The longer we were together, the bumpier the road she travelled seemed to become, and I watched her drift to drive along the shoulder, and then off alone on small, dark, overgrown side roads that eventually led her back to the main road, a little worse for wear, sometimes exhausted and scared, but still driving. I felt like I could offer the occasional lift, help mend a flat tire here and there, give the odd hand-up, but for the most part it seemed that she had to deal with the bumps and side tracks herself. In the beginning when I got a flat, or my windows got to dirty to see through, she would be there to help fix it up, get me back on the road again. I counted on her to be there.
As time went on her detours became longer and a bit more frequent. Increasingly, there were times she was too busy working just to keep herself on the road, and she didn’t seem to notice that I was only limping along in the lane, my tires making that heavy flap flap-flap noise they make when they’re flat. After awhile I came to realize that I couldn’t just wait for her to get there to help me fix things. I could see that it took a lot of effort for her to keep her own self on the road, and I started to take care of those other things myself. I learned new ways to patch tires, different methods of keeping the windows cleaner, and the headlights pointed in the right direction. Later when she was back up and running and wanted to help I was happy to see her, but there were fewer and fewer times when I looked for her to help, happy just to drive along beside her when we were both on the same path at the same time.
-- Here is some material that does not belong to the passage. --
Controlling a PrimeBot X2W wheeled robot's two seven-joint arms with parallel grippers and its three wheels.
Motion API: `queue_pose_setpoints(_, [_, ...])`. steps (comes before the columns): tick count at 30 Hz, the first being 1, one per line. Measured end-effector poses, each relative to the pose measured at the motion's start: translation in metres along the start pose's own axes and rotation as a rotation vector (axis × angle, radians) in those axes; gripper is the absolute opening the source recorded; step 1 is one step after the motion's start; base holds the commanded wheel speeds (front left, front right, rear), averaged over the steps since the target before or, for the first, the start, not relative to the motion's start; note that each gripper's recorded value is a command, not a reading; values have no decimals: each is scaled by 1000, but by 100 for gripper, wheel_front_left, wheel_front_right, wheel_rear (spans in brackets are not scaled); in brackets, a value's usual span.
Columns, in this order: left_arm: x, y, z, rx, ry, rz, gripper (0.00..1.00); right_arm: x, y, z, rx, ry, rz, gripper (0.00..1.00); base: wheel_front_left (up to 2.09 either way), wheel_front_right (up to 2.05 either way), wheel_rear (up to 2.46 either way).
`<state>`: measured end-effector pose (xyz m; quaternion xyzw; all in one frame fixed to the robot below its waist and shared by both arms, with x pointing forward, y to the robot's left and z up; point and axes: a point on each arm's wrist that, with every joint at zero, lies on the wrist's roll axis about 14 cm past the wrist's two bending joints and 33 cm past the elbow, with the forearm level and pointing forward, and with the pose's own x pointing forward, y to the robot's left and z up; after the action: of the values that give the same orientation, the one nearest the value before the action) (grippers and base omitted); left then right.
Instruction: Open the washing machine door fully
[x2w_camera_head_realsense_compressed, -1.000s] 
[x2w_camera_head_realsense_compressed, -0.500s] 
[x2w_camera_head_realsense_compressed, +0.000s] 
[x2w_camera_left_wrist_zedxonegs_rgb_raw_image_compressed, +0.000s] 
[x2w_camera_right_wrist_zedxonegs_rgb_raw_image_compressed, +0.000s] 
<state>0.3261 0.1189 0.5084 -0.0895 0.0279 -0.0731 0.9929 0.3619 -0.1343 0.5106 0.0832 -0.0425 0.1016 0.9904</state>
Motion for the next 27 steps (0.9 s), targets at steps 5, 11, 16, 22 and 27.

At first when she wasn’t beside me, I found myself jumping the tiny meridian, wildly and desperately yanking her back from the shoulder when I thought she was too close to the edge, away from the scary roads that were overgrown and dark, back into the lane beside me. Over time I learned that she needed to pull away a bit, for awhile, needed to drift through the dark and damp shadows that lined the side roads, and felt myself drifting as well. When on my own I worried about her, saw her eyes bleaken the further she got from me as the shadows set in. I drifted in my own lane, closer, farther, closer, farther, experimenting with how I felt with more and less distance between us. I needed time and space for myself too. Sometimes I would be in sight when our roads reconnected, other times I was off drifting along my own side road, returning to our drive after a time, at least in part.
As we each drifted and jolted about in our own lanes, I noticed that our shoulders became further apart as each of our lanes widened, and the dividing meridian became wider and higher each time, accommodating the wandering, the distances that grew between us, protecting us from crashing into one another when our paths came back together again. Each time this happened, when she was back in sight of me, or I was back in sight of her, we would try to resume the drive as best we could. We talked about the time spent apart, what was learned, what was lost, what was discovered, and what was uncertain, trying to look together anew to a redefined future.
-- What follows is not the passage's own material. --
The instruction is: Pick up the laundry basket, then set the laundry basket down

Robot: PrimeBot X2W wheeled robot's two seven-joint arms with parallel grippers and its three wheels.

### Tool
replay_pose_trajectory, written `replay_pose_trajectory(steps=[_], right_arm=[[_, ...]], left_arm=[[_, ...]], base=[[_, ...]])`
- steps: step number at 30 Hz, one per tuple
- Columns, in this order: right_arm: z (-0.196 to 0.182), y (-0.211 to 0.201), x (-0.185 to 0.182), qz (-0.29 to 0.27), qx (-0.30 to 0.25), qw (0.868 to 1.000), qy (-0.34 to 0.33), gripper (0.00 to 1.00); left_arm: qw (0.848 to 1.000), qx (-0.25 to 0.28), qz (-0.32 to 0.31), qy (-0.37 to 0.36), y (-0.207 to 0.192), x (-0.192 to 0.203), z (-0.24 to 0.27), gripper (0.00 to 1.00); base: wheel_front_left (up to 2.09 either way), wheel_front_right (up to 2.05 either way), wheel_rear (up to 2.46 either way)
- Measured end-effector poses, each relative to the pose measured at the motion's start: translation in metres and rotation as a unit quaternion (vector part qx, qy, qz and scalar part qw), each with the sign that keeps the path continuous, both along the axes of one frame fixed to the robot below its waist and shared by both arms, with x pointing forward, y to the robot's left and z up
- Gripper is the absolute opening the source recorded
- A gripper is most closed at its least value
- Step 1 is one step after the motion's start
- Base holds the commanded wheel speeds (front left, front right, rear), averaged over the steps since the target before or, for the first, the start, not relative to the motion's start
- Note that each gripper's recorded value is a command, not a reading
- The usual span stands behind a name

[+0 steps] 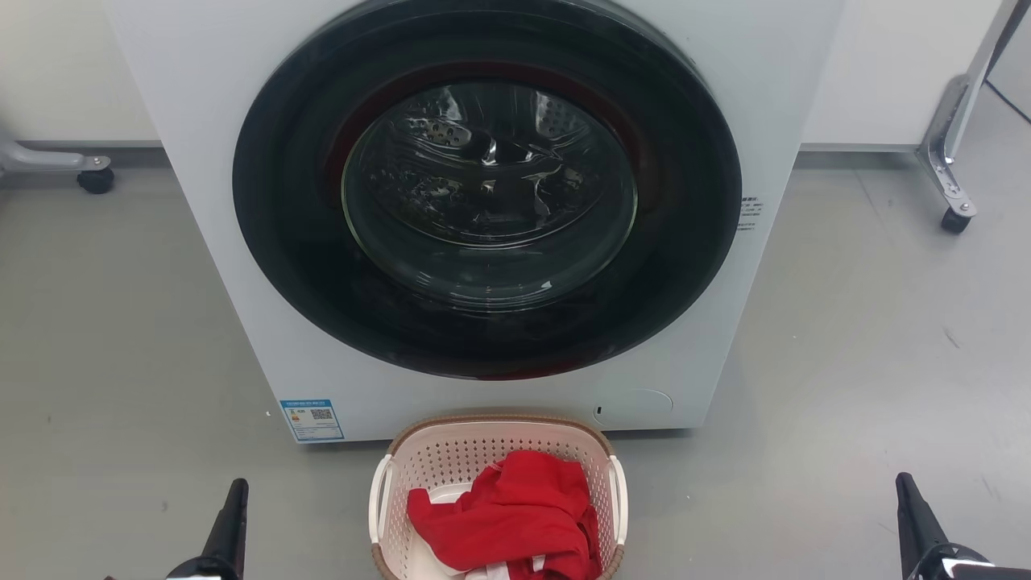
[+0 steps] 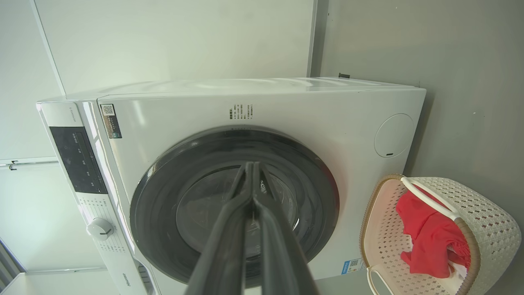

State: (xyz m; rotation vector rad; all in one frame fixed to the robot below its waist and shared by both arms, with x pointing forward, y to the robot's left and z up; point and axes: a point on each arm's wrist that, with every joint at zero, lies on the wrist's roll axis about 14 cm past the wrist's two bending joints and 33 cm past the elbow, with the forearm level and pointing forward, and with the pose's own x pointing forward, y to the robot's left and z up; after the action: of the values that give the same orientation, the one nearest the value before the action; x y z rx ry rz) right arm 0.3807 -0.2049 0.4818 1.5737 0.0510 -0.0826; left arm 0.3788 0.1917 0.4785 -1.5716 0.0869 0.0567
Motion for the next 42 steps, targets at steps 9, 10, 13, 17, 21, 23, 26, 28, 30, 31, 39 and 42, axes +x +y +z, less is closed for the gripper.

Sometimes I was angry that she had left me alone and hadn’t been there to help me. I was sad that she hadn’t let me in to help her make it easier, or asked for help somewhere else. I was resentful that I had to take care of our things on my own, and that I had to labour alone keep the meridian from becoming overgrown and the shoulders clear enough for us to reconnect through. I was disappointed that the things I had allowed myself to believe about our future weren’t coming to be, and I was brokenhearted to have to let them go. Once I allowed those feelings to pass, I took to planting flowers in the widening meridian, clipping the hedges that ran along the shoulders, distracting myself with making the drive more enjoyable when I was alone. I remembered that it wasn’t her job to make me happy, that was my job, and I needed to start doing it.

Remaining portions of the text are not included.